Problem:
What is needed is an exact transcription of the listing, with the images removed.

Data provided:
------------------------

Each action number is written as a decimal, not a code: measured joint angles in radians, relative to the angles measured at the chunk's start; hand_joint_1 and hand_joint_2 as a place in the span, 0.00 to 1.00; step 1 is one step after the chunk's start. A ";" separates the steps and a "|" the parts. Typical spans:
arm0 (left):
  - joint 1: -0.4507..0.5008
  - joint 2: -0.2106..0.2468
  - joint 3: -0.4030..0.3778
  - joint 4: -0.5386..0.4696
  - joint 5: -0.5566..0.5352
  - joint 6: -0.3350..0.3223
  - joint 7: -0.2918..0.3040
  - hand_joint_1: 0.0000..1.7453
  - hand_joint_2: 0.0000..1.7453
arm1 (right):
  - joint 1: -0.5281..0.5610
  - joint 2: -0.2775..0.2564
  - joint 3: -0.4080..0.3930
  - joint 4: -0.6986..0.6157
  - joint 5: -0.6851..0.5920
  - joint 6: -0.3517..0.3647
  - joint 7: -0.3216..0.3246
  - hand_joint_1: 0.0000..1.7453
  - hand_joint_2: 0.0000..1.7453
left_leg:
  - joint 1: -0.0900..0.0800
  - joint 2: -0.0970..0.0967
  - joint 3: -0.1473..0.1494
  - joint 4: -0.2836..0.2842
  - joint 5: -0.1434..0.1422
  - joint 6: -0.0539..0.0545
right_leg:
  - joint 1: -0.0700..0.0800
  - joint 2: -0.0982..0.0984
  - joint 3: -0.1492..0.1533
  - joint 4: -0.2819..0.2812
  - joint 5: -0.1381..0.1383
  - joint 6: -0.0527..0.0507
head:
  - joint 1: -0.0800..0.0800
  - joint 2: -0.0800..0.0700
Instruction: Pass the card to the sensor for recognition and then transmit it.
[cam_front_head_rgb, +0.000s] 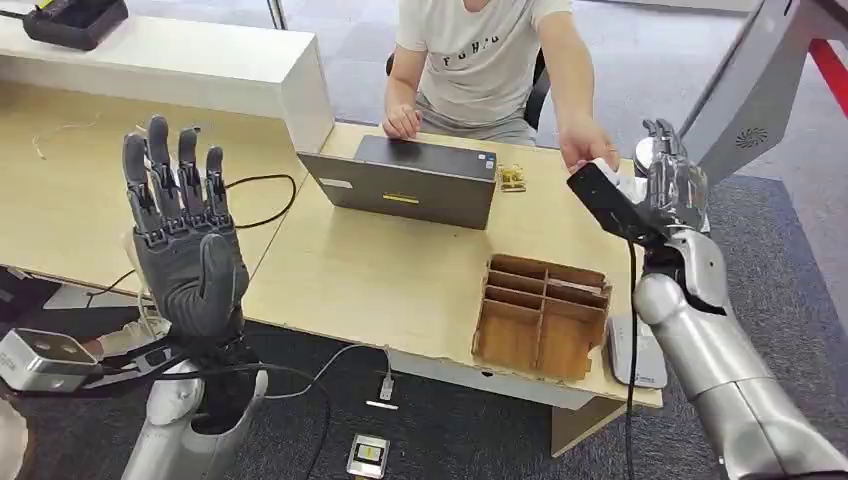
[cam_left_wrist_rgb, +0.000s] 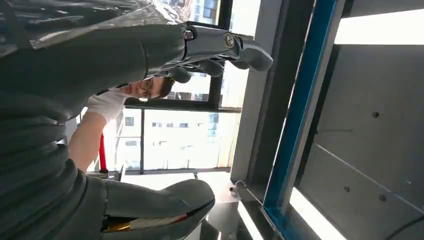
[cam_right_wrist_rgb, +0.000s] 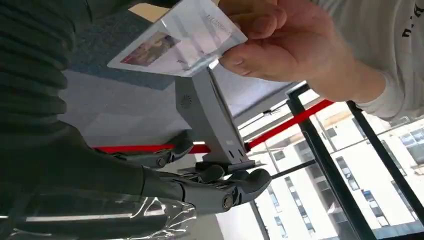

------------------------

Exercise output:
Each action number is written as a decimal, not a code: measured joint angles in radians, relative to the angles measured at the chunk's start; hand_joint_1 and hand_joint_2 as a place in the span, 0.00 to 1.00; step 1 is one step after the chunk's start. A ";" separates the steps and a "|" the parts. Typical spans:
arm0 (left):
  - joint 1: -0.4507..0.5008
  - joint 2: -0.2106..0.2468
  - joint 3: -0.4030..0.3778
  - joint 4: -0.5386..0.4696
  - joint 5: -0.5566..0.5352
  - joint 6: -0.3350..0.3223
  - joint 7: -0.2918..0.3040
  - hand_joint_1: 0.0000..1.7453
  - hand_joint_2: 0.0000..1.7453
arm1 (right):
  - joint 1: -0.5281..0.5610
  - joint 2: -0.2775..0.2564
  - joint 3: -0.4080..0.3930
  - joint 4: -0.6986..0.6157
  - joint 5: -0.6851..0.5920
  - joint 6: -0.3517..0.3647
  - joint 7: -0.3216..0.3246
  - hand_joint_1: 0.0000..1.7453
  - hand_joint_2: 0.0000..1.7453
left_leg:
  - joint 1: -0.0900..0.0800
  - joint 2: -0.0970..0.0967
  - joint 3: -0.1473..0.1494
  - joint 4: -0.2836..0.2842
  - joint 5: -0.1434..0.1422
  - joint 6: -0.0539..0.0545
right_leg:
  - joint 1: -0.0700..0.0800
  - joint 2: -0.0982..0.0984
  - joint 3: -0.1492..0.1533
  - joint 4: -0.2819..0.2812
  - joint 5: -0.1381..0.1383
  - joint 6: -0.0527..0.0507
head:
  - joint 1: -0.0800..0.0800
  - joint 2: -0.0800..0.0700
Instruction: Pass the card to the sensor for recognition and then transmit it.
[cam_front_head_rgb, +0.000s] 
[cam_left_wrist_rgb, +0.000s] 
[cam_right_wrist_rgb, +0.000s] 

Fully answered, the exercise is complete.